• _GOAL OF THE EXERCISE_: For the entries below, the expected answer is the line with "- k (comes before", the line with "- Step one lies", and every line between them, exactly as written, and nothing more.

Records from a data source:
--- --- ---

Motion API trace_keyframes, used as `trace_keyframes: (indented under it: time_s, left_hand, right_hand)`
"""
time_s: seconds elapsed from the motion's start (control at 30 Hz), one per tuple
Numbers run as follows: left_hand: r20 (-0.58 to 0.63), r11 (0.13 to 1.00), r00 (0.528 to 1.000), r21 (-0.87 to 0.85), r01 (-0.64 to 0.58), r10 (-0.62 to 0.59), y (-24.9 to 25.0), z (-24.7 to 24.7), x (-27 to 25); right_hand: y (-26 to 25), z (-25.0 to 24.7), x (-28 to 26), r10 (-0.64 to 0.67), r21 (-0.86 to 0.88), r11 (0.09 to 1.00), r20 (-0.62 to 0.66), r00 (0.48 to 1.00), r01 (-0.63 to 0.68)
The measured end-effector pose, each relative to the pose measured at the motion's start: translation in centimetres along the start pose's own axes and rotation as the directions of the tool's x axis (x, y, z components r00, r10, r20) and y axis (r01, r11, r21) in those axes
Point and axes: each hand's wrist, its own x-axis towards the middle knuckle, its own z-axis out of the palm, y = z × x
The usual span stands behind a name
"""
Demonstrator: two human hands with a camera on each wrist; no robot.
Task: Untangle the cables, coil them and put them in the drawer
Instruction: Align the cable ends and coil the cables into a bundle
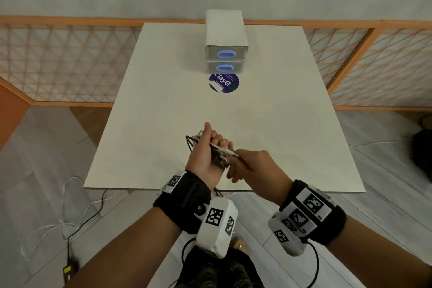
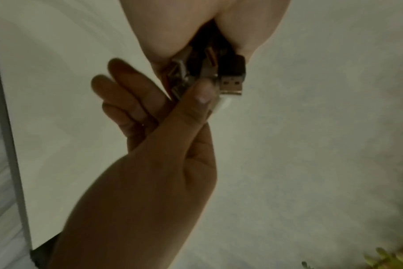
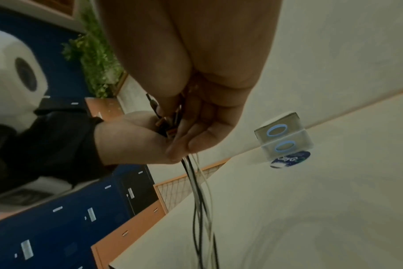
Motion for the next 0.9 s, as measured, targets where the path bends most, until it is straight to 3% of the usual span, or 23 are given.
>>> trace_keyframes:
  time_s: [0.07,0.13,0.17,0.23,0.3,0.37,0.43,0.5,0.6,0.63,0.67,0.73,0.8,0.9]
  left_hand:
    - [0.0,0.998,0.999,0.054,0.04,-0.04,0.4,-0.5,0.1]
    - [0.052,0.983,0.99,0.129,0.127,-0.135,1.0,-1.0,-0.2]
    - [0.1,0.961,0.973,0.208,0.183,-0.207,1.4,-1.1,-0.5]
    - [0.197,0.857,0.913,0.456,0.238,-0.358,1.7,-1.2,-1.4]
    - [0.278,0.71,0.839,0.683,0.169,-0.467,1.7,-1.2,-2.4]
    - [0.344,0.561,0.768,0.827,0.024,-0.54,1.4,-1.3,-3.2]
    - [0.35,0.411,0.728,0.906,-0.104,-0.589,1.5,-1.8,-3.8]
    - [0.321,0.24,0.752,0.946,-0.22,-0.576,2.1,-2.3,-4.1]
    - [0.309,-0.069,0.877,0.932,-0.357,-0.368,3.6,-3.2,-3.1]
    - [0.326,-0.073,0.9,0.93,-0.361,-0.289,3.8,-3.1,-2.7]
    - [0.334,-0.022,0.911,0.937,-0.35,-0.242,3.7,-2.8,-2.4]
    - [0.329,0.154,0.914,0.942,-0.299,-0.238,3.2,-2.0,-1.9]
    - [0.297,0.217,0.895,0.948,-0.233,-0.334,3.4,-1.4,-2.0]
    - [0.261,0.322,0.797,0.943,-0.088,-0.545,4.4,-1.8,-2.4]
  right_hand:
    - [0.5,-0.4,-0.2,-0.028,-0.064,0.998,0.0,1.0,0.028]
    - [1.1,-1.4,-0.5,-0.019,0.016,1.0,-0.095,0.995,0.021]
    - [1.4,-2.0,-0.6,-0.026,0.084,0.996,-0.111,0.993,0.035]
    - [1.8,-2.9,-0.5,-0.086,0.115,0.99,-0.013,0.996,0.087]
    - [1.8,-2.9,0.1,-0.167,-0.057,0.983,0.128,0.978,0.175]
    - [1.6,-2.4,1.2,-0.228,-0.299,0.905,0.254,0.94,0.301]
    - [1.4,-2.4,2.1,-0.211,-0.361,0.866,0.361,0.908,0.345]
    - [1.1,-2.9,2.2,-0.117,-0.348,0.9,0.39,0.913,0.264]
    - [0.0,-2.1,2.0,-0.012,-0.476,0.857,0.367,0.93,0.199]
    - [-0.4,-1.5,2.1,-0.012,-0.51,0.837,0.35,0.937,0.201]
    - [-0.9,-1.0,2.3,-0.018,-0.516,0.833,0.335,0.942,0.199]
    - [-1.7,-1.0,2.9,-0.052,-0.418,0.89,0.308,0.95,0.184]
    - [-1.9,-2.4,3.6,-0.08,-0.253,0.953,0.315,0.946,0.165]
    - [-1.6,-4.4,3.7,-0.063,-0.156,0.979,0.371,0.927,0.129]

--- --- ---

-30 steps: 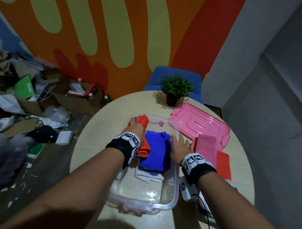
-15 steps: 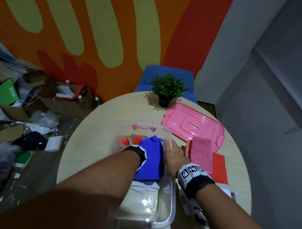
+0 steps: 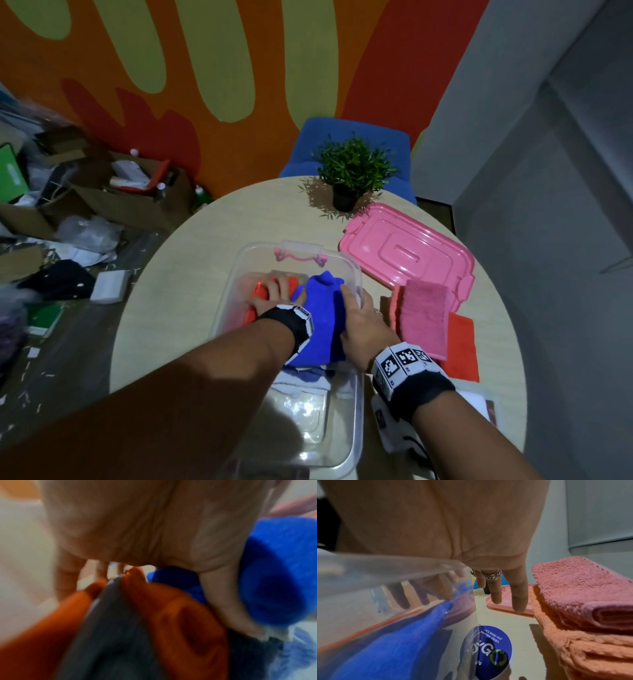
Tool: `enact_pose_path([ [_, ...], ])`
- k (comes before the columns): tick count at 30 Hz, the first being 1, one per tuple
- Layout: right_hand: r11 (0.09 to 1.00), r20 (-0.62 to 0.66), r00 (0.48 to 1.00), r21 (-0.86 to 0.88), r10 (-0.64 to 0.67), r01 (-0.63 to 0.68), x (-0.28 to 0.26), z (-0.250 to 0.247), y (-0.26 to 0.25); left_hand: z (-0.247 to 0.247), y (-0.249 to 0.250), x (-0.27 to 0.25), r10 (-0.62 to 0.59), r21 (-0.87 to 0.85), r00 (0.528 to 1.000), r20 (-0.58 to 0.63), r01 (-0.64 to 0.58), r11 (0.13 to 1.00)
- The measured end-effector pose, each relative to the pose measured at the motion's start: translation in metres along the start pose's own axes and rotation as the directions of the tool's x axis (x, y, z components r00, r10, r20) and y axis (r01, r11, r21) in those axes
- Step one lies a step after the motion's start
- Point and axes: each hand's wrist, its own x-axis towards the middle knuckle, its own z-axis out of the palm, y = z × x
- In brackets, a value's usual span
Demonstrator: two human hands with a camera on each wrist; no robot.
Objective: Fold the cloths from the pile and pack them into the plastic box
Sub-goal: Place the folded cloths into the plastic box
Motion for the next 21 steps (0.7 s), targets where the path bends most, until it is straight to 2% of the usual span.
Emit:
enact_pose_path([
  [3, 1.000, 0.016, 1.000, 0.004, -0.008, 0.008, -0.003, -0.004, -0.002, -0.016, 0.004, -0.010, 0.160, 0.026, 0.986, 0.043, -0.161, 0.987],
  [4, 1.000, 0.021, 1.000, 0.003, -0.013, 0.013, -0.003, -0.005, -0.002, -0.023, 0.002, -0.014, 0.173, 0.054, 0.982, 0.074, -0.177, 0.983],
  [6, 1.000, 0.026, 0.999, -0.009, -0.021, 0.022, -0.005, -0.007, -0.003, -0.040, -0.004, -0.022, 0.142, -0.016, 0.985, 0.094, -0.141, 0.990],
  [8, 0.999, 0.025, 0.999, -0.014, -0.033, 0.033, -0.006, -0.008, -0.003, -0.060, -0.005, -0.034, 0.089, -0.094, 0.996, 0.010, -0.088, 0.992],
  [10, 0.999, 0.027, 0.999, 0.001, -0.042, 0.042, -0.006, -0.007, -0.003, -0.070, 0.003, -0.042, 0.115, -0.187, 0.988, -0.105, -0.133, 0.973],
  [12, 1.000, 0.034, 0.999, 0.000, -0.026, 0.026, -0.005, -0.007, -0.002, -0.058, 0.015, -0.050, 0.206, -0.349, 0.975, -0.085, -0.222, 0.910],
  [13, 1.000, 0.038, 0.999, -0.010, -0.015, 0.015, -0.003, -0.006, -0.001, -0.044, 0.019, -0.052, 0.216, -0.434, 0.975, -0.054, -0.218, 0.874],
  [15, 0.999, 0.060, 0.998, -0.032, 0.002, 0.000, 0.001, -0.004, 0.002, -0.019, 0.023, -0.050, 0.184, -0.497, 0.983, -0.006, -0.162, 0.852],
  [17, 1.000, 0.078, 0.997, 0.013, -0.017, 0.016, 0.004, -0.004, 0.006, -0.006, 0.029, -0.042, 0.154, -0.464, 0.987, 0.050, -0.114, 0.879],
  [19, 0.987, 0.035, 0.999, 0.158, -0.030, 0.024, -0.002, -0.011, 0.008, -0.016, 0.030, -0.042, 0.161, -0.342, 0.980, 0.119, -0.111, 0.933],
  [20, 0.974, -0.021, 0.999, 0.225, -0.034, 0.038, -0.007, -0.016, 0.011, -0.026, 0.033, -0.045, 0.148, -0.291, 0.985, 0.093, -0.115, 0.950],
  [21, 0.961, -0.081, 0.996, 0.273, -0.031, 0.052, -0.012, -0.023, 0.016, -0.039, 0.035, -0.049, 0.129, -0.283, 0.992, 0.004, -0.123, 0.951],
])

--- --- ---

• _OUTPUT_:
- k (comes before the columns): tick count at 30 Hz, the first being 1, one per tuple
- Layout: right_hand: r11 (0.09 to 1.00), r20 (-0.62 to 0.66), r00 (0.48 to 1.00), r21 (-0.86 to 0.88), r10 (-0.64 to 0.67), r01 (-0.63 to 0.68), x (-0.28 to 0.26), z (-0.250 to 0.247), y (-0.26 to 0.25); left_hand: z (-0.247 to 0.247), y (-0.249 to 0.250), x (-0.27 to 0.25), r10 (-0.62 to 0.59), r21 (-0.87 to 0.85), r00 (0.528 to 1.000), r20 (-0.58 to 0.63), r01 (-0.64 to 0.58), r11 (0.13 to 1.00)
- The measured end-effector pose, each relative to the pose measured at the motion's start: translation in metres along the start pose's own axes and rotation as the directions of the tool's x axis (x, y, z components r00, r10, r20) and y axis (r01, r11, r21) in those axes
- Step one lies a step after the motion's start

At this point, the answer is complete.